### [Problem to solve]
Please restate, exactly, only the lines from the beginning of the listing below through the line containing "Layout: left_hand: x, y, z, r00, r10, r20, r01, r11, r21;", with the pictures left out.

### [Data]
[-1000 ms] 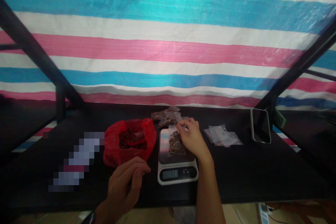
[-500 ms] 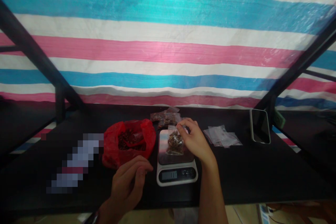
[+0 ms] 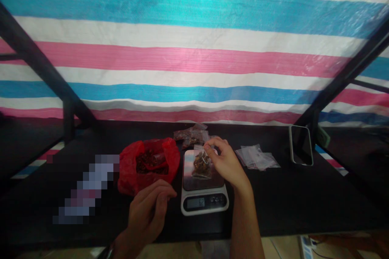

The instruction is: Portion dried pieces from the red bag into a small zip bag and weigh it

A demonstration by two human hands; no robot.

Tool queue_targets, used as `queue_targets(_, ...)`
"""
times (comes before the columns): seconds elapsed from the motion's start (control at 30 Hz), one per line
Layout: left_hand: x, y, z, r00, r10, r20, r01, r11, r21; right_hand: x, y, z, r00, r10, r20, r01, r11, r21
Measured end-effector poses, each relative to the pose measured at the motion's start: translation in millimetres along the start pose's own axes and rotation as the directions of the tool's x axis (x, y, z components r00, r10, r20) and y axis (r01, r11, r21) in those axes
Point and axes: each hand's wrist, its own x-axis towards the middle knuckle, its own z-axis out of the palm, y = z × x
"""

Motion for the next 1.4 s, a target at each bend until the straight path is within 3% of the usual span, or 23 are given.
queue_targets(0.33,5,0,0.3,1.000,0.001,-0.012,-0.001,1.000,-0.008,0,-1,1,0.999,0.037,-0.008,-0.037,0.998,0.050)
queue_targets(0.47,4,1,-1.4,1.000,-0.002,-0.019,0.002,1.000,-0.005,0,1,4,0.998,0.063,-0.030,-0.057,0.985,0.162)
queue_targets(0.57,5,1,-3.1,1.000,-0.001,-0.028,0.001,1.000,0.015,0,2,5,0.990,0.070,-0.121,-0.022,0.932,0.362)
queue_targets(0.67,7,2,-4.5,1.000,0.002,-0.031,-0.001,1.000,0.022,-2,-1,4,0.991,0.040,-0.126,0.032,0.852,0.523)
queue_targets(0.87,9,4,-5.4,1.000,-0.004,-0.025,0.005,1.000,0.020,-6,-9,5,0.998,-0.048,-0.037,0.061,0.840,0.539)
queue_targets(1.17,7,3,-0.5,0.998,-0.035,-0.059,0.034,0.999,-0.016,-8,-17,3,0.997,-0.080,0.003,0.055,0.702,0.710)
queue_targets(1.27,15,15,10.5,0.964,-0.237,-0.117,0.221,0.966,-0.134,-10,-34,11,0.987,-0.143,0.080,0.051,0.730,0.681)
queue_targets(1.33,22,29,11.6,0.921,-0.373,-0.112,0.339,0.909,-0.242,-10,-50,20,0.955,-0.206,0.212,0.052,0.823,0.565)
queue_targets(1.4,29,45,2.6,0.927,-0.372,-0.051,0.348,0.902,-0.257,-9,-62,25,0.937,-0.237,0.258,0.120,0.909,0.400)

### [Solution below]
[-1000 ms] 
[-500 ms] 
[+0 ms] 

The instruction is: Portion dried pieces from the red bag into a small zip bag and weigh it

A demonstration by two human hands; no robot.

Tool queue_targets, used as `queue_targets(_, ...)`
"""
times (comes before the columns): seconds elapsed from the motion's start (control at 30 Hz), one per line
Layout: left_hand: x, y, z, r00, r10, r20, r01, r11, r21; right_hand: x, y, z, r00, r10, r20, r01, r11, r21

The submitted answer is complete.